Peneliti BRIN Sebut Isu Ijazah Palsu Dimainkan Pihak Tak Suka Jokowi

- Polemik ijazah Jokowi dimainkan untuk melemahkan warisan kebijakan, menurut peneliti senior BRIN.
- Kelompok selalu membidik aspek administratif sebagai celah untuk menyerang legitimasi kepemimpinan Jokowi.
- Hasil survei CISA menunjukkan publik lebih menghargai rekam jejak dan kinerja Jokowi daripada polemik administratif.
Jakarta, IDN Times - Peneliti senior bidang riset politik dari Badan Riset dan Inovasi Nasional (BRIN), Syafuan Rozi, menilai polemik soal keaslian ijazah Presiden ke-7 RI Joko "Jokowi" Widodo, bisa saja dimainkan oleh pihak-pihak yang ingin melemahkan warisan kebijakan Jokowi, untuk pemerintahan Presiden Prabowo Subianto dan Wakil Presiden Gibran Rakabuming Raka.
"Bisa jadi kelompok yang selalu mengkritisi hal ini, tidak menyukai warisan kebijakan Pak Jokowi," ujar Syafuan dalam rilis resmi survei bertajuk "Survei Nasional: Pandangan Publik terhadap Isu Ijazah Palsu Pak Jokowi" di Jakarta, Rabu (21/5/2025).
1. Selalu ada yang membidik aspek administratif pejabat

Syafuan mengatakan, ada kelompok yang selalu berupaya membidik aspek administratif seperti latar belakang pendidikan sebagai celah untuk menyerang legitimasi kepemimpinan Jokowi.
"Fragmentasi sosial dan politik dalam negara demokrasi wajar terjadi, termasuk dalam hal ini, isu (keabsahan) ijazah Pak Jokowi. Ada kelompok yang barangkali selalu memperhatikan aspek administrasi yang kebetulan bisa jadi dianggap celah," kata dia.
"Ada pula kelompok yang tidak mengedepankan aspek itu, dan yang terpenting adalah kinerja, pengalaman dan integritasnya saat menjadi pemimpin nasional," sambungnya.
2. Rekam jejak Jokowi dianggap lebih bernilai daripada harus urus ijazah

Lebih lanjut, Syafuan memandang dari hasil riset yang dilakukan Center for Indonesia Strategic Actions (CISA), publik tampaknya menilai rekam jejak Jokowi jauh lebih bernilai dibandingkan polemik administratif semacam ini.
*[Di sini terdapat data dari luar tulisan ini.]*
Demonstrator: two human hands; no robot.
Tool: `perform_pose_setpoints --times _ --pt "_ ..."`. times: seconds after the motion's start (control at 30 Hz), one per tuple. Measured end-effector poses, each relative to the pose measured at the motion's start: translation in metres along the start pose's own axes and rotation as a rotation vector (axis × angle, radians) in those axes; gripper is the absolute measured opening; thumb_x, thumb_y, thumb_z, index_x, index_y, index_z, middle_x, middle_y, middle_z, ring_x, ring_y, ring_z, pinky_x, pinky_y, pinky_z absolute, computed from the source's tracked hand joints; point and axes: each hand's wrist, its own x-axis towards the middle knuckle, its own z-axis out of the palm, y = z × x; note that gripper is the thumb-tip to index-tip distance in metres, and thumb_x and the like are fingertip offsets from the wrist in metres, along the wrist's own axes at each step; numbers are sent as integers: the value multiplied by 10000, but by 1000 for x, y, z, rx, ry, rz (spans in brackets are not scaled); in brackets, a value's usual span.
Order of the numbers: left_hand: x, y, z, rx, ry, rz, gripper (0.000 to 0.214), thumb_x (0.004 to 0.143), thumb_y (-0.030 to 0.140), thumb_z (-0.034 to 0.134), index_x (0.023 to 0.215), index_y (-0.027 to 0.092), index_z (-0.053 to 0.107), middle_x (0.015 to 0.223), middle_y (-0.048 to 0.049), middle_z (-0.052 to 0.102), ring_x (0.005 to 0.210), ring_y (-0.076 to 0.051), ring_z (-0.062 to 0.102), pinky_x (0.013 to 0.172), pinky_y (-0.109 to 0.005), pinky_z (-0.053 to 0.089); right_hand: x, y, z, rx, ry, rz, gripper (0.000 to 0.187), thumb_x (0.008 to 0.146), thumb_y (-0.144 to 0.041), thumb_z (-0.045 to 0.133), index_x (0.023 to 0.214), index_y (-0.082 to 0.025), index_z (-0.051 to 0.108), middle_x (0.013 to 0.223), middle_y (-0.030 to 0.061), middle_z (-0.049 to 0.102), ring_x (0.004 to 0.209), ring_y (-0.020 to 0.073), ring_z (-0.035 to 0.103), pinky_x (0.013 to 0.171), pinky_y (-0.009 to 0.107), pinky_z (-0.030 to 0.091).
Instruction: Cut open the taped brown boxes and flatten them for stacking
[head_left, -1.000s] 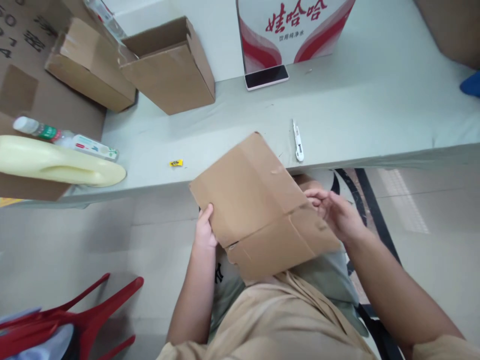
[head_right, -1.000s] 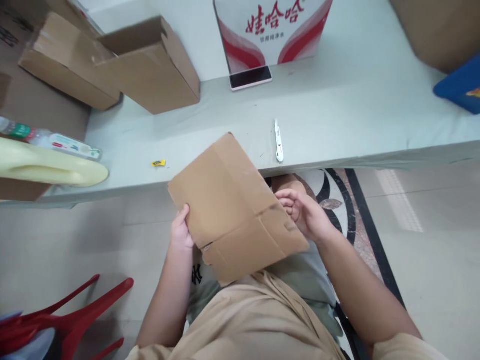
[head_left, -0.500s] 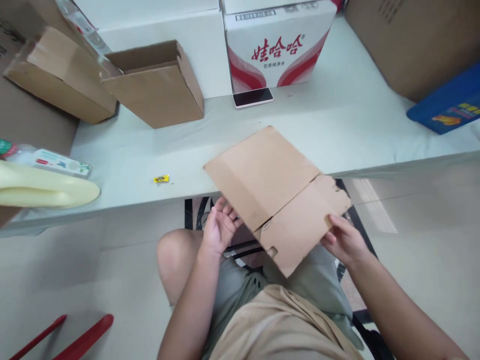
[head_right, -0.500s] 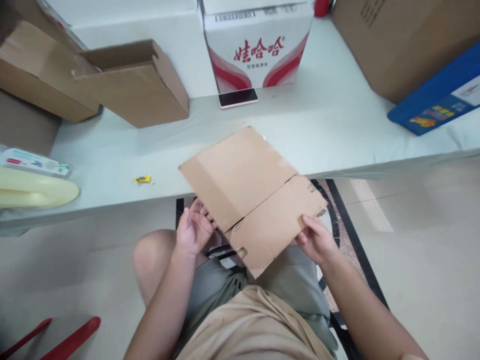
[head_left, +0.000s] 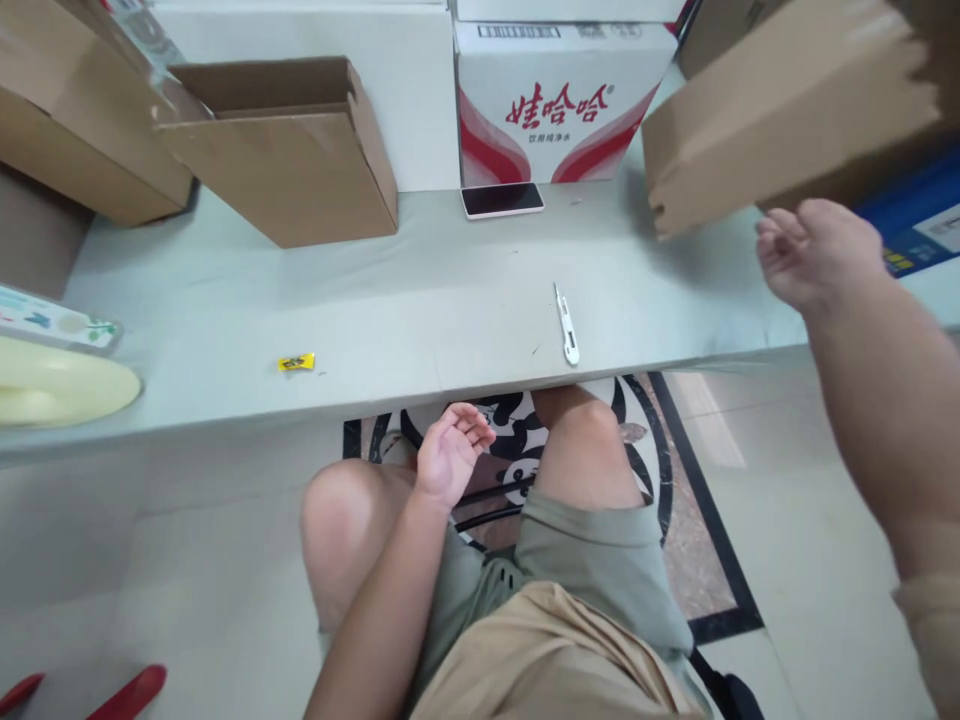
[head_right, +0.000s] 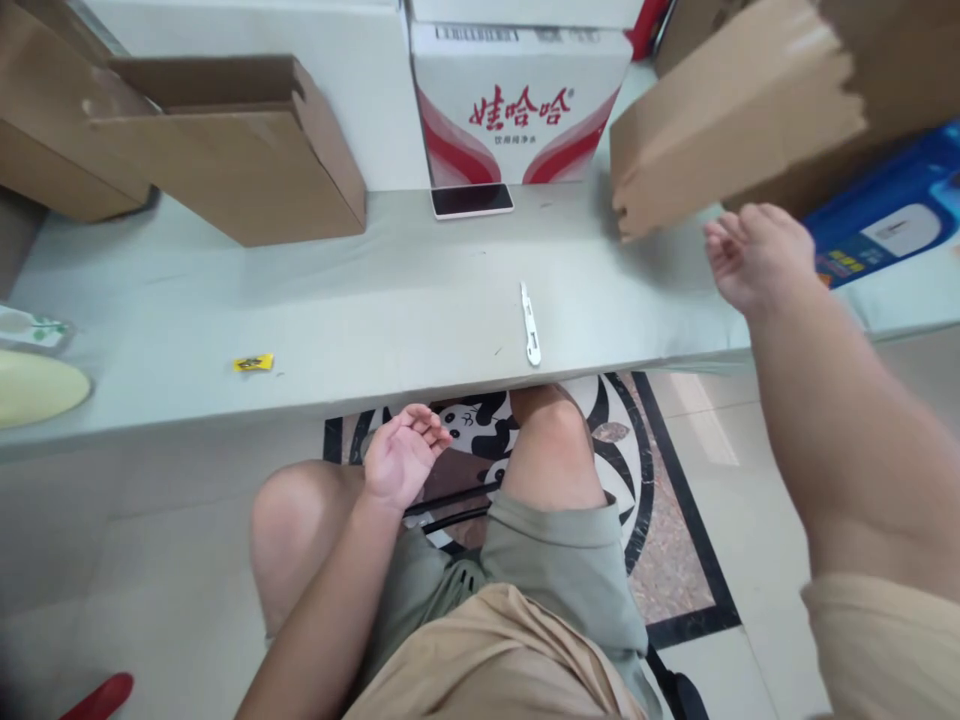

Ia menyebut, aspek kepemimpinan dan pengambilan kebijakan menjadi hal utama dalam menilai Jokowi sebagai pemimpin.
"Kita lihat, bagaimana Pak Jokowi begitu sabar saat menjabat Walikota Solo, ketika merelokasi pedagang kaki lima, kinerjanya selama menjabat gubernur Jakarta dan puncak kariernya menjadi presiden," kata dia.
3. Publik nilai isu ijazah Jokowi permainan politik

Diketahui, CISA merilis hasil survei yang dilakukan pada 9-15 Mei 2025, terkait pandangan publik terhadap isu ijazah Jokowi.
Direktur Eksekutif CISA Herry Mendrova mengatakan, respoden dalam survei tersebut merupakan warga negara Indonesia yang telah berusia di atas 17 tahun dan memiliki hak pilih, serta berasal dari latar belakang yang aktif mengikuti isu-isu politik dan hukum seperti akademisi, pengamat, aktivis NGO, mahasiswa, peneliti, hingga politisi.
Proses pengumpulan data dilakukan melalui wawancara daring menggunakan aplikasi seperti WhatsApp, Zoom, dan Google Meet. Pengambilan sampel dilakukan secara purposive, yaitu pemilihan responden berdasarkan kriteria tertentu yang sesuai dengan tujuan studi ini.
Jumlah responden dalam survei mencapai 950 orang, dengan margin of error sebesar plus-minus 2,95 persen pada tingkat kepercayaan 95 persen.
Dalam survei tersebut, kata Herry, publik menilai isu ijazah palsu merupakan permainan politik.
"Dalam survei ini, sebanyak 89,87 persen responden menilai bahwa isu ini sangat mungkin sengaja disebarkan (dimainkan, dikapitalisasi) untuk kepentingan politik tertentu yang bisa jadi lawan politik Jokowi," ujar Herry dalam rilis resmi survei bertajuk "Survei Nasional: Pandangan Publik terhadap Isu Ijazah Palsu Pak Jokowi" di Jakarta, Rabu (21/5/2025).